The Federal Open Market Committee cut interest rates by 50 basis points to 4.75% to 5.00% at its September meeting, marking a strong start to the monetary policy easing cycle.
It was also the first cut in borrowing costs since the start of the pandemic in 2020, as major central banks announced emergency relief measures. The last time the Fed cut interest rates by 0.50% was during the financial crisis in 2008.
According to their official statement “The Committee has gained greater confidence that inflation is moving sustainably toward 2 percent, and it judges that the risks to achieving its employment and inflation goals are roughly balanced.”
Link to the Official Statement of the Federal Open Market Committee (September 2024)
In addition, their updated economic forecasts downgraded headline inflation from 2.6% to 2.3% and core inflation from 2.8% to 2.6% this year. The committee also raised its unemployment estimate to 4.4% from 4% in June, confirming the view that “Job gains have slowed and the unemployment rate has risen but remains low.”
Meanwhile, the dot chart of interest rate expectations revealed that policymakers expect to cut rates by an additional 50 basis points over the rest of the year.
The dot chart also forecasts an additional 1.00% rate cut in 2025, plus another 0.50% cut in 2026.
Link to FOMC Summary of Forecasts
During the press conference, Federal Reserve Chairman Jerome Powell stressed that the bank is committed to restoring price stability without sacrificing employment.

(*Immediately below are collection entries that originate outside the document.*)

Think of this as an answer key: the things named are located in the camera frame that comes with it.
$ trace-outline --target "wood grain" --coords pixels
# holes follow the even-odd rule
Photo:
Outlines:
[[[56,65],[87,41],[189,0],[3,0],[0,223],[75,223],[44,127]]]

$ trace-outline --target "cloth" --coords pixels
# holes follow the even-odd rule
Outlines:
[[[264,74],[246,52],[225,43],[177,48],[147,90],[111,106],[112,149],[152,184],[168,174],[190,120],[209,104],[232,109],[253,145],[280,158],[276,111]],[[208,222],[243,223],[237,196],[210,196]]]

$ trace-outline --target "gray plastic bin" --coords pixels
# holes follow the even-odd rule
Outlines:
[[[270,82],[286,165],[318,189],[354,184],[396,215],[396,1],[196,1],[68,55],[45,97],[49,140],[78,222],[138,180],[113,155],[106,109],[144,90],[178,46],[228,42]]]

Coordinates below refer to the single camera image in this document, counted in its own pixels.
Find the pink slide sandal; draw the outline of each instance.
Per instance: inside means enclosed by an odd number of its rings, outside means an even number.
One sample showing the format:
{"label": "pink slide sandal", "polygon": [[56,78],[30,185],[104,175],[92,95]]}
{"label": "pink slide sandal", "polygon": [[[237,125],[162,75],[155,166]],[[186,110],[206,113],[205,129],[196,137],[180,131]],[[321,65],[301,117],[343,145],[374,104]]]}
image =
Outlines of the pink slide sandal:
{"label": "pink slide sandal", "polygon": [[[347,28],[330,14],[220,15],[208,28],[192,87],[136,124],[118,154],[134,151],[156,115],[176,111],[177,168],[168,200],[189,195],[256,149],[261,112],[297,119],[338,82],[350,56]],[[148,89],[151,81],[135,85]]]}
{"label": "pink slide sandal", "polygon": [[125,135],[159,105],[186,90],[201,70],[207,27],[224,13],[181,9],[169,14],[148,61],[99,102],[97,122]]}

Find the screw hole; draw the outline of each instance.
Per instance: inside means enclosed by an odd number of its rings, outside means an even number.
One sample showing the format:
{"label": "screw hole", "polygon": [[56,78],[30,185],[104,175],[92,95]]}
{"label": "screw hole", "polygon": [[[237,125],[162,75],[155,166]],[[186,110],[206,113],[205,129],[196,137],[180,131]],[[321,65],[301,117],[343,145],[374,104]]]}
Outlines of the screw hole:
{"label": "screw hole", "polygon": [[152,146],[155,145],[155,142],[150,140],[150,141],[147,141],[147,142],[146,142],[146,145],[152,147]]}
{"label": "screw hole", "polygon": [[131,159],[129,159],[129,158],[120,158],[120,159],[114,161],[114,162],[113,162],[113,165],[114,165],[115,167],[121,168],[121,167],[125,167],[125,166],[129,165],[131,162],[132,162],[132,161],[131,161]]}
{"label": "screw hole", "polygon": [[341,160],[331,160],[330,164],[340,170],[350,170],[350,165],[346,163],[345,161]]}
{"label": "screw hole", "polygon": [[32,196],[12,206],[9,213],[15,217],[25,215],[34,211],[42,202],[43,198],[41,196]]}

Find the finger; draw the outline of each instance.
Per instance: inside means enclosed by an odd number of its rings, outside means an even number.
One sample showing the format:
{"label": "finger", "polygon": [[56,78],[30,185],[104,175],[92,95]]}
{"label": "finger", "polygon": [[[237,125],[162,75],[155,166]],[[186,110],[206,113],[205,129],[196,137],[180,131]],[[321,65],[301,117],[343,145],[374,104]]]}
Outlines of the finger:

Although he noted that longer-term inflation expectations remain well-established and the economy is generally strong, Powell also cautioned that there was broad support for a 0.50% rate cut at the September meeting. Ultimately, a majority of policymakers voted in favor of the move, with only one dissenter (Michele Bowman) calling for a smaller 0.25% cut.
Market Reactions
US Dollar vs Major Currencies: 5 minutes
After trading in tight ranges against its FX counterparts a few hours before the FOMC decision, the US dollar fell broadly after hearing the Fed’s larger 0.50% rate cut.
The US dollar continued to decline after the official announcement, as the FOMC’s summary of expectations also reflected downgrades to inflation and employment expectations, before rallying during the press conference.
Comments from Federal Reserve Chairman Jerome Powell appeared to dampen hopes for another massive 0.50% cut in borrowing costs, as he said the U.S. economy remains strong thanks to robust consumer spending, even as chart forecasts point to two more easing moves before the end of the year.
With that, the US currency managed to recover back to pre-FOMC levels about an hour after the press conference, with USD/JPY and USD/CHF trading at higher levels throughout the rest of the session.